• [TASK DESCRIPTION] In how many lines of the data does the word "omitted" appear? Give the number by itself.

::: INPUT FOR THIS TASK :::

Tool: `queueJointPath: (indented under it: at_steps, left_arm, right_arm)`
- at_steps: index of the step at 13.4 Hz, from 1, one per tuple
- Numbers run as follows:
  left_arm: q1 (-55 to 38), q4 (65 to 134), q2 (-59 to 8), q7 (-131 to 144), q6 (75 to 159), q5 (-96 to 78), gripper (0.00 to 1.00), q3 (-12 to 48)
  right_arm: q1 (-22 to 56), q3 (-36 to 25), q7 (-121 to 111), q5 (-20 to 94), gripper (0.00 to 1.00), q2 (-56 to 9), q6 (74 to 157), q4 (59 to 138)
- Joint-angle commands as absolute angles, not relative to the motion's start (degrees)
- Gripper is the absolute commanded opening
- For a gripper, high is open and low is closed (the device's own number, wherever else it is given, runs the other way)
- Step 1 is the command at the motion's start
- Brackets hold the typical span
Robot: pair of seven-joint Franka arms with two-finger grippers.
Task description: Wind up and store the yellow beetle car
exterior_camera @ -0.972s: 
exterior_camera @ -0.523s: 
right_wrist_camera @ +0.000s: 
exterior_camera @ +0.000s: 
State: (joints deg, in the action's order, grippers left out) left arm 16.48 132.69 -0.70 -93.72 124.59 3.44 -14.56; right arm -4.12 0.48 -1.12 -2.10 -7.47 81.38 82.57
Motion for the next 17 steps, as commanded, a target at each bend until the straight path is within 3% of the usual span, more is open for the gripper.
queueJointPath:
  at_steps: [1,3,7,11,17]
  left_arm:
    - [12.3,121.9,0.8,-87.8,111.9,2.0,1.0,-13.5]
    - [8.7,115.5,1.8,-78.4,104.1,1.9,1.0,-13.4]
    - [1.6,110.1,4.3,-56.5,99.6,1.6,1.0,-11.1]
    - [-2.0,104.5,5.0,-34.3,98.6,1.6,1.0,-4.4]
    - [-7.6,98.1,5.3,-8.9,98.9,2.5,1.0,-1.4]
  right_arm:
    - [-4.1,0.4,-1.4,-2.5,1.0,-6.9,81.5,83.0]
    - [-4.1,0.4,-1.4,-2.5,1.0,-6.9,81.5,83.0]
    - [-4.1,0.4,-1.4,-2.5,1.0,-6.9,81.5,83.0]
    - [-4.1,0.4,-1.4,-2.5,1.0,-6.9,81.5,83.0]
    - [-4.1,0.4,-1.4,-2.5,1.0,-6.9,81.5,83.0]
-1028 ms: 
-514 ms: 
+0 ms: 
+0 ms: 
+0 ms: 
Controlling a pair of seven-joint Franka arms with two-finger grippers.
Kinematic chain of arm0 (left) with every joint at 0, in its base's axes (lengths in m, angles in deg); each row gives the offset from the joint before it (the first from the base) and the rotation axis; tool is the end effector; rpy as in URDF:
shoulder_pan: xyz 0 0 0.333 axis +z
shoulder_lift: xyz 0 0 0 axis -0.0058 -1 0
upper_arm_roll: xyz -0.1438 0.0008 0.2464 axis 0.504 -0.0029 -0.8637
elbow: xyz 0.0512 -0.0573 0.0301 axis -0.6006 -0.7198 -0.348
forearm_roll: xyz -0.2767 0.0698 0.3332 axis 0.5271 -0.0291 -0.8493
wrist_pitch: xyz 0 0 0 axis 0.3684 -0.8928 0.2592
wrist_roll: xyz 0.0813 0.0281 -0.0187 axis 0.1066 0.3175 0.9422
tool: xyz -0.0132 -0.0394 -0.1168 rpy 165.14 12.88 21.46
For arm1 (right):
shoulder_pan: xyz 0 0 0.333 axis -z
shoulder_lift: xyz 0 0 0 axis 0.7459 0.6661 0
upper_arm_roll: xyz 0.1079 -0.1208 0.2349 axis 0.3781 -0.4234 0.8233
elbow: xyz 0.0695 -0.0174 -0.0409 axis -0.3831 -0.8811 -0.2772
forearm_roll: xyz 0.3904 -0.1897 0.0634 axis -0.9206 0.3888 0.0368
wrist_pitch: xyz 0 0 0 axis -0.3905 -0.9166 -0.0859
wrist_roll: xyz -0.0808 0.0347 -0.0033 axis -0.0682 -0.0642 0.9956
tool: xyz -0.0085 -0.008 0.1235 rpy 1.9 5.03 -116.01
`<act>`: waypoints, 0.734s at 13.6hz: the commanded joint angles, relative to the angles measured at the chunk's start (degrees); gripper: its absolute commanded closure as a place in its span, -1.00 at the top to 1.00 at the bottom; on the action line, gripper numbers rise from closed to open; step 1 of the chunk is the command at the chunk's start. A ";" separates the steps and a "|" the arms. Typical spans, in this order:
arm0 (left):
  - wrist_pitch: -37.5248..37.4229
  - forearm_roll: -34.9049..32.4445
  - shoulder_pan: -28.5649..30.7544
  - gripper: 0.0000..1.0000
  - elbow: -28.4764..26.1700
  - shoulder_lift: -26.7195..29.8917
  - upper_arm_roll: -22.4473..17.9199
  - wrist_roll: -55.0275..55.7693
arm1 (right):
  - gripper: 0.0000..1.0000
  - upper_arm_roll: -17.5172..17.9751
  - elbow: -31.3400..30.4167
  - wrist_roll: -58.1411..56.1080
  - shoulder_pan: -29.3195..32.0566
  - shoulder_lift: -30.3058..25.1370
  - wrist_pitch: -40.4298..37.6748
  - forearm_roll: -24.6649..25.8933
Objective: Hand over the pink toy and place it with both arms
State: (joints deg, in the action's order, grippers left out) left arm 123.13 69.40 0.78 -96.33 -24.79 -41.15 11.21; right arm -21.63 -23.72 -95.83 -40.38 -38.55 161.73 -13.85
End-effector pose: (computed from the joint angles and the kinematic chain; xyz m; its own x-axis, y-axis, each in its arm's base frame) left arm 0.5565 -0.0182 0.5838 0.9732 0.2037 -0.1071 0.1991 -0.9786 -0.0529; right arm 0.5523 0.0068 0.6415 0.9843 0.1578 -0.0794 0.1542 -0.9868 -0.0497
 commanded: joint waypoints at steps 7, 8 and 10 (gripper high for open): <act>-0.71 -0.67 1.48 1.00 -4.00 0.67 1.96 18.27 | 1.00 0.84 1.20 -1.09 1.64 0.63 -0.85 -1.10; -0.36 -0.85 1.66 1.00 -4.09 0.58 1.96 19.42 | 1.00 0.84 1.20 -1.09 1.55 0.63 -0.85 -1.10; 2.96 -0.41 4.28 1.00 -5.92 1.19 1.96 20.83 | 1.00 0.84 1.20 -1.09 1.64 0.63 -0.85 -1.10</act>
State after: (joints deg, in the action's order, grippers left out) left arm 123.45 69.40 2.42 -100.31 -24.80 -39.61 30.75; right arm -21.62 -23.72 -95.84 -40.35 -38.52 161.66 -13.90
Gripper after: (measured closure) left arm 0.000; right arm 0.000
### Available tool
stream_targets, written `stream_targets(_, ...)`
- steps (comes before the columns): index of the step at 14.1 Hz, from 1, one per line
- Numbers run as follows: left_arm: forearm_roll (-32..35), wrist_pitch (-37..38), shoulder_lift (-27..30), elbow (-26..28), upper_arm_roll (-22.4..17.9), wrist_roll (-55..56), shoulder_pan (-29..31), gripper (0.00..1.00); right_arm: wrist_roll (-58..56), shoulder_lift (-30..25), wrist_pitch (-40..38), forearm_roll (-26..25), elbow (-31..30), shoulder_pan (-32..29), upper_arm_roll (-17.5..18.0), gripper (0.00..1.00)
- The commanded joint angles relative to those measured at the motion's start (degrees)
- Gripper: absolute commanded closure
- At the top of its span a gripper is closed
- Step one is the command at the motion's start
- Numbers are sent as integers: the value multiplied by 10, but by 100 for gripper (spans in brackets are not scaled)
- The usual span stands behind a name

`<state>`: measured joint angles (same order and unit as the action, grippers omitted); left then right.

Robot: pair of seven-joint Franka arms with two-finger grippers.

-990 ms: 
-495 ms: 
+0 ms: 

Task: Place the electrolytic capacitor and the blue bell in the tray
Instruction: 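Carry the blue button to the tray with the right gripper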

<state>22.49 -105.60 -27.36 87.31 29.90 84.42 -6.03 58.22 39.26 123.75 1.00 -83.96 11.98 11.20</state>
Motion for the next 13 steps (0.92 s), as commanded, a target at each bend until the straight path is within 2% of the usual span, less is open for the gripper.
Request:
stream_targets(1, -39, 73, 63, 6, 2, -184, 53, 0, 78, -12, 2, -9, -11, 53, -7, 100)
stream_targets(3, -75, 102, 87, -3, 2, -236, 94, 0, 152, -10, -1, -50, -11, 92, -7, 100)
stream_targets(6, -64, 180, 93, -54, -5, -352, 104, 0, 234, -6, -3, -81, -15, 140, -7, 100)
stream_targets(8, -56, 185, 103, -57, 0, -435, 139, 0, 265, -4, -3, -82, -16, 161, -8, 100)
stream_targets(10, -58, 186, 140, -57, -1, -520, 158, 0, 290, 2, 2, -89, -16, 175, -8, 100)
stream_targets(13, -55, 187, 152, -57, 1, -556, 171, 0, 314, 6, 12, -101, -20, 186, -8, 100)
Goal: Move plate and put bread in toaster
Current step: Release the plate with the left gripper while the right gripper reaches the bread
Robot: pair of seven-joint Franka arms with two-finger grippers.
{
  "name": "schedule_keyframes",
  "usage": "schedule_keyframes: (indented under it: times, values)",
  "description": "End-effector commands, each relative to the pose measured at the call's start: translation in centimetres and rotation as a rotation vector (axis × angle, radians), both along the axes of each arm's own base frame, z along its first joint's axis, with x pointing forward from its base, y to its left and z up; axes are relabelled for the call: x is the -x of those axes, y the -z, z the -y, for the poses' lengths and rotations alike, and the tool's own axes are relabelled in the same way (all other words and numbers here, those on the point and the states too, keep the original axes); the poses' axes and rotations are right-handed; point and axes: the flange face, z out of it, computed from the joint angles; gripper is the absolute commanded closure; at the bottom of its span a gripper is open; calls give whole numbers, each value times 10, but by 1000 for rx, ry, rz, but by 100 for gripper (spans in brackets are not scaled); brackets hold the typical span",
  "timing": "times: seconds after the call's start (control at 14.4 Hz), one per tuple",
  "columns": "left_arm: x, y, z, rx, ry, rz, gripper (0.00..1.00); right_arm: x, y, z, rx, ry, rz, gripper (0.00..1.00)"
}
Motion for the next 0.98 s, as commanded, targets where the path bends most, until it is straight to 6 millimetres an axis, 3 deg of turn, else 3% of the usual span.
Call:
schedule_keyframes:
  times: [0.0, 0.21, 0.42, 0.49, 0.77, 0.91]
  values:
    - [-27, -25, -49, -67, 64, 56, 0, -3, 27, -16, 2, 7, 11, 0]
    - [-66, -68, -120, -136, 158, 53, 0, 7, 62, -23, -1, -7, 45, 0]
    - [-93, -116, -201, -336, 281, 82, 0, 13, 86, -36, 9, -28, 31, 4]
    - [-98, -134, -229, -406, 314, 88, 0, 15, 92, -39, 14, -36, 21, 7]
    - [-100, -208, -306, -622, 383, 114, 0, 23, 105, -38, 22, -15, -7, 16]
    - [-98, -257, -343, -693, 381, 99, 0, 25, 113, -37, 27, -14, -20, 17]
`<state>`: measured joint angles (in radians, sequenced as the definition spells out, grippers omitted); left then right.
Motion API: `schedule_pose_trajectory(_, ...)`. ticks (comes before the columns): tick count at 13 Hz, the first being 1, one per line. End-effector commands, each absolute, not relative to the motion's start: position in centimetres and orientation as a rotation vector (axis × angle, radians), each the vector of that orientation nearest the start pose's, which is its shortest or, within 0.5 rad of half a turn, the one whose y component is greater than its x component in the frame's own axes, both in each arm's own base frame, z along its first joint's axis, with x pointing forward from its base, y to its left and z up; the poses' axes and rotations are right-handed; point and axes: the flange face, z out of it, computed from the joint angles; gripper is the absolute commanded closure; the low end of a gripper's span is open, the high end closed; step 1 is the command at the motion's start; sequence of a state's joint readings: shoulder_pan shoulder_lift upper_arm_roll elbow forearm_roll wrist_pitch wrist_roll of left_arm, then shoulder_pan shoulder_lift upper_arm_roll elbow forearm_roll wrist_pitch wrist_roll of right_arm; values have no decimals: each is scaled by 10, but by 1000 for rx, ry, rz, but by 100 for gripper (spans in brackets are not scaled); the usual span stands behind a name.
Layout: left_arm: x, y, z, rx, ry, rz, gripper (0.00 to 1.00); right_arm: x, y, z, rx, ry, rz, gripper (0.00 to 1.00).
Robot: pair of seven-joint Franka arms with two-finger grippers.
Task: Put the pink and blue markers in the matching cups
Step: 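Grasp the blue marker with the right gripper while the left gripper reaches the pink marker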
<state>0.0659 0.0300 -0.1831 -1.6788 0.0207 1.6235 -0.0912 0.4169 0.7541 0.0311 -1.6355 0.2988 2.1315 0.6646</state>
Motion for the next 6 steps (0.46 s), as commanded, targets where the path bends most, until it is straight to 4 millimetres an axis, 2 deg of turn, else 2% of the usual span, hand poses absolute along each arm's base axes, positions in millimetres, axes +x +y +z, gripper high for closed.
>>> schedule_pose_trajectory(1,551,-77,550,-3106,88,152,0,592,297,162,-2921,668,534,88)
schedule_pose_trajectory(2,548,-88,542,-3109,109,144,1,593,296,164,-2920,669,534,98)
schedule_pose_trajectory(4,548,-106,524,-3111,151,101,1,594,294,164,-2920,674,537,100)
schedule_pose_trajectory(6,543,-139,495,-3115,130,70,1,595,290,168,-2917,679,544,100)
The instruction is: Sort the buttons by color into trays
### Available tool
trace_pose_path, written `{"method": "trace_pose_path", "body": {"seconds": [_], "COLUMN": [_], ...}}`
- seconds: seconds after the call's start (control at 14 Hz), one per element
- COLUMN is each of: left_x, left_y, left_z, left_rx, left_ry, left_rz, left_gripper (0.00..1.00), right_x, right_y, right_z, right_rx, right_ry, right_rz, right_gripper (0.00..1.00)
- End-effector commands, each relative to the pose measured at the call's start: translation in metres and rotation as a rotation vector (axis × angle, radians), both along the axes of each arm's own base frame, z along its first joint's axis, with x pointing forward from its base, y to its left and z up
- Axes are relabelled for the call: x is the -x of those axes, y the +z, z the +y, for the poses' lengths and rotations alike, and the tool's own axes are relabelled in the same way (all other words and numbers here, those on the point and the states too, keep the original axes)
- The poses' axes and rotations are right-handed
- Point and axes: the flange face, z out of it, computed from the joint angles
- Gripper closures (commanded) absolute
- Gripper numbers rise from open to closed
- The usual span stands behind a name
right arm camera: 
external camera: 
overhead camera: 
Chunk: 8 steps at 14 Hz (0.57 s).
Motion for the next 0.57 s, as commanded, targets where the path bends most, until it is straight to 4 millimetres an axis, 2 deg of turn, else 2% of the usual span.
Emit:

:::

• [ANSWER] 2